## WHAT TO DO
Retype every line of the records exactly.

## DATA FOR THIS EXERCISE

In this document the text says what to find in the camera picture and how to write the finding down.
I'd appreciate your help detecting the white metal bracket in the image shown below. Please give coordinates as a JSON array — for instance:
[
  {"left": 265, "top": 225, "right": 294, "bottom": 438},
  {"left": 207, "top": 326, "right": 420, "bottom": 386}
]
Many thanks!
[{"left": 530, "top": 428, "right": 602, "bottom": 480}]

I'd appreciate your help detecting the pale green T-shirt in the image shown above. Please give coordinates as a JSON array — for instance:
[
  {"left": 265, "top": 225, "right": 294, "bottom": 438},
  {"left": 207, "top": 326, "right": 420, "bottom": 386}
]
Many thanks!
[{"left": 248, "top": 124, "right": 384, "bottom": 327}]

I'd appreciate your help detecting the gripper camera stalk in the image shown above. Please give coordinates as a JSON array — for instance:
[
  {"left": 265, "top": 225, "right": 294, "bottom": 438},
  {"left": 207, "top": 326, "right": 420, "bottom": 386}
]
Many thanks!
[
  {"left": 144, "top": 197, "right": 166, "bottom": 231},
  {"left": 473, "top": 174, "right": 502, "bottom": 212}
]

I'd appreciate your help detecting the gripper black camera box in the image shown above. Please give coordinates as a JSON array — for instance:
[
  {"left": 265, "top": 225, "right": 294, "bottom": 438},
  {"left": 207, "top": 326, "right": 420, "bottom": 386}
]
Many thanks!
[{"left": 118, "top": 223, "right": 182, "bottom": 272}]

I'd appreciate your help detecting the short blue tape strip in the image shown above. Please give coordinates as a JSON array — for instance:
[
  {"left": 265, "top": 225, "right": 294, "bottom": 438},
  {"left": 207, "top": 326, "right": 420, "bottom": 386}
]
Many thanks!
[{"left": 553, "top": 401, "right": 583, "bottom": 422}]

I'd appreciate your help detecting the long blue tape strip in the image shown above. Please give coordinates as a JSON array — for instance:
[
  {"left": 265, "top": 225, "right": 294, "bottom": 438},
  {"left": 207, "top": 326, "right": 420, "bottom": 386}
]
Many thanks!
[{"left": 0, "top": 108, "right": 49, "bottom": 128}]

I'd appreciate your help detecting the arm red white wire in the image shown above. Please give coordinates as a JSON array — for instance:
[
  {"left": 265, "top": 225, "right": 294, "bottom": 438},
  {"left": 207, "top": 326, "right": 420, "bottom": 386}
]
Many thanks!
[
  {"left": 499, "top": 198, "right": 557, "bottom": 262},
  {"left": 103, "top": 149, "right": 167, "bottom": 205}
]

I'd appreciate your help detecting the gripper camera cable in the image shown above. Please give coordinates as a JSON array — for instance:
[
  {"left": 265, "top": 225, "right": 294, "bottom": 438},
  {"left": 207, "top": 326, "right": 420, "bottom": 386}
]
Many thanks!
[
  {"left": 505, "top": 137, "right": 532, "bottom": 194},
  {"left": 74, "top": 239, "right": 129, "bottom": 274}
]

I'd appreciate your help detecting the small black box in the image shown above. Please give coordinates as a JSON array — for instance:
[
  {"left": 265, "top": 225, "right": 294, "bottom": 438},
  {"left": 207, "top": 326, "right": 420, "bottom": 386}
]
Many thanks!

## RESPONSE
In this document the text says what to find in the camera picture and how to write the finding down.
I'd appreciate your help detecting the white metal bracket in the image shown below. Please give coordinates as a JSON array — for instance:
[
  {"left": 265, "top": 225, "right": 294, "bottom": 438},
  {"left": 207, "top": 326, "right": 420, "bottom": 386}
]
Many thanks!
[{"left": 530, "top": 428, "right": 602, "bottom": 480}]

I'd appreciate your help detecting the pale green T-shirt in the image shown above. Please give coordinates as a JSON array — for instance:
[
  {"left": 265, "top": 225, "right": 294, "bottom": 438},
  {"left": 207, "top": 326, "right": 420, "bottom": 386}
]
Many thanks!
[{"left": 248, "top": 124, "right": 384, "bottom": 327}]

I'd appreciate your help detecting the gripper camera stalk in the image shown above. Please give coordinates as a JSON array — for instance:
[
  {"left": 265, "top": 225, "right": 294, "bottom": 438},
  {"left": 207, "top": 326, "right": 420, "bottom": 386}
]
Many thanks!
[
  {"left": 144, "top": 197, "right": 166, "bottom": 231},
  {"left": 473, "top": 174, "right": 502, "bottom": 212}
]

I'd appreciate your help detecting the gripper black camera box in the image shown above. Please give coordinates as a JSON array — for instance:
[
  {"left": 265, "top": 225, "right": 294, "bottom": 438},
  {"left": 207, "top": 326, "right": 420, "bottom": 386}
]
Many thanks!
[{"left": 118, "top": 223, "right": 182, "bottom": 272}]

I'd appreciate your help detecting the short blue tape strip in the image shown above. Please give coordinates as a JSON array — for instance:
[
  {"left": 265, "top": 225, "right": 294, "bottom": 438},
  {"left": 207, "top": 326, "right": 420, "bottom": 386}
]
Many thanks!
[{"left": 553, "top": 401, "right": 583, "bottom": 422}]

I'd appreciate your help detecting the long blue tape strip in the image shown above. Please give coordinates as a JSON array — for instance:
[
  {"left": 265, "top": 225, "right": 294, "bottom": 438},
  {"left": 207, "top": 326, "right": 420, "bottom": 386}
]
Many thanks!
[{"left": 0, "top": 108, "right": 49, "bottom": 128}]

I'd appreciate your help detecting the arm red white wire in the image shown above. Please give coordinates as a JSON array — for instance:
[
  {"left": 265, "top": 225, "right": 294, "bottom": 438},
  {"left": 207, "top": 326, "right": 420, "bottom": 386}
]
Many thanks!
[
  {"left": 499, "top": 198, "right": 557, "bottom": 262},
  {"left": 103, "top": 149, "right": 167, "bottom": 205}
]

I'd appreciate your help detecting the gripper camera cable in the image shown above. Please give coordinates as a JSON array — for instance:
[
  {"left": 265, "top": 225, "right": 294, "bottom": 438},
  {"left": 207, "top": 326, "right": 420, "bottom": 386}
]
Many thanks!
[
  {"left": 505, "top": 137, "right": 532, "bottom": 194},
  {"left": 74, "top": 239, "right": 129, "bottom": 274}
]

I'd appreciate your help detecting the small black box in the image shown above. Please give coordinates as a JSON array — for instance:
[
  {"left": 265, "top": 225, "right": 294, "bottom": 438},
  {"left": 207, "top": 326, "right": 420, "bottom": 386}
]
Many thanks!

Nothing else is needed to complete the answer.